A study of 153,000 children from ages zero to 14 years found that the children of richer parents do better across the board, in terms of health, behavioural issues and education.
Researchers Coen van de Kraats and Bastian Ravesteijn studied anonymised data from the Dutch national statistics office CBS, child health centres and school doctors in four different parts of the country. They looked at the relationship between childhood poverty and weight, language development and psychological problems, among others.
Differences in children can be seen from an early age. By the age of two, children should be able to say two-word sentences, like ‘Grandma nice.’ From high-income households, 95% of children meet this threshold. But only 80% of children from poor households do.
‘If you start at school with a language or speech delay, it will be more difficult to keep up and the delay will continue, Ravesteijn told NOS in an interview.
And it isn’t simply about command of the Dutch language. Children can be tested at the Consultatiebureau, the council run baby and toddler clinics, in other languages.
The stress of poverty also plays a big role. Cheap food is often less nutritionally dense, which can lead to health problems. And parents who are working long hours may have less time and energy to take their children to the park to play or to talk to them, the researchers say.
Poverty itself can lead to people having lower IQs. Other research has shown that when people are no longer poor, they score better on cognitive intelligence tests.

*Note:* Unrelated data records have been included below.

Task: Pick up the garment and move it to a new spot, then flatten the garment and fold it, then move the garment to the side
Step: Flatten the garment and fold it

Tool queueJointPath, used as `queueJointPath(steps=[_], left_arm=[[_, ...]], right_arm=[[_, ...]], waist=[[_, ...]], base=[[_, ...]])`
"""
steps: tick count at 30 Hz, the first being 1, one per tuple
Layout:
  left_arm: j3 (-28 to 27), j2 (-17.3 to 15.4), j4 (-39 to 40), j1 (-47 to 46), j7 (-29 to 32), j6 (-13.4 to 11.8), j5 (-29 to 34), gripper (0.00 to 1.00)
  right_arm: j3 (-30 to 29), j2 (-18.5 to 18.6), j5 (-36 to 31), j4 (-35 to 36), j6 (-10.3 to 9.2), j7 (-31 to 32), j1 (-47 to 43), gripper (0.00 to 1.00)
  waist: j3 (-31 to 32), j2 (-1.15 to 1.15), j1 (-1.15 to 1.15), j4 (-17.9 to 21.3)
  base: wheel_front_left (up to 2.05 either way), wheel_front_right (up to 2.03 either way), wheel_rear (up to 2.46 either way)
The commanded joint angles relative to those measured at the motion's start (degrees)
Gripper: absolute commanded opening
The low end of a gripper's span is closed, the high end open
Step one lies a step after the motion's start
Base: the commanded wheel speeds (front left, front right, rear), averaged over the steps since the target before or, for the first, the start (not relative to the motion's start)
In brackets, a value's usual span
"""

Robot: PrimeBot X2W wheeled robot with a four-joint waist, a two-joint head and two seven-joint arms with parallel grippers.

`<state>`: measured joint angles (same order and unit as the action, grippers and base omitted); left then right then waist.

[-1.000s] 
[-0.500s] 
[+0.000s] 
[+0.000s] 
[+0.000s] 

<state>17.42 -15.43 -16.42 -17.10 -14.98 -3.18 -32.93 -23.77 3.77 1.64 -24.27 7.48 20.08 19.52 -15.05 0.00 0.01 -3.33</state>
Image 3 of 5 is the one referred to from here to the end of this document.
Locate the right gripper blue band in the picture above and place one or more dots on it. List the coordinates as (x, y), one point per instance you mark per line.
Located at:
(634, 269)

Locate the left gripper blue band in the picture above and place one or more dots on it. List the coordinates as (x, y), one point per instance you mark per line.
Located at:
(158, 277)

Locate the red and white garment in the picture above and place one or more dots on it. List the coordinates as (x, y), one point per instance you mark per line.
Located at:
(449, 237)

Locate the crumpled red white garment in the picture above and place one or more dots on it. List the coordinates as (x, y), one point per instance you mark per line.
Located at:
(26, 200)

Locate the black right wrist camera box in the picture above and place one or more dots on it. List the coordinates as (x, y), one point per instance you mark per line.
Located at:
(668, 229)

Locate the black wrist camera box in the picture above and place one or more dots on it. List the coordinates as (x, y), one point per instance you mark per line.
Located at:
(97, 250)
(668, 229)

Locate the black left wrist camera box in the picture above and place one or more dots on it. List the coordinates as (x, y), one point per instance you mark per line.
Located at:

The researchers see some methods of assistance that do make a difference. But, they say, they aren’t always implemented.
‘Every municipality wants to reinvent the wheel and can ignore programmes that work,’ says Ravesteijn.
He lists good quality early childhood education as one way of helping children. Paying the fees for poor children so they can join sports teams and better education programmes for parents, so they can understand how to make better choices for their kids also have a positive effect.
Inequality is an issue as old as time, but the researchers say, what to do about it isn’t very well understood. ‘We can’t solve it yet, but we can understand it better. If you catch it early, it is possible to turn the situation around and ensure that these children also end up well,’ says Ravesteijn.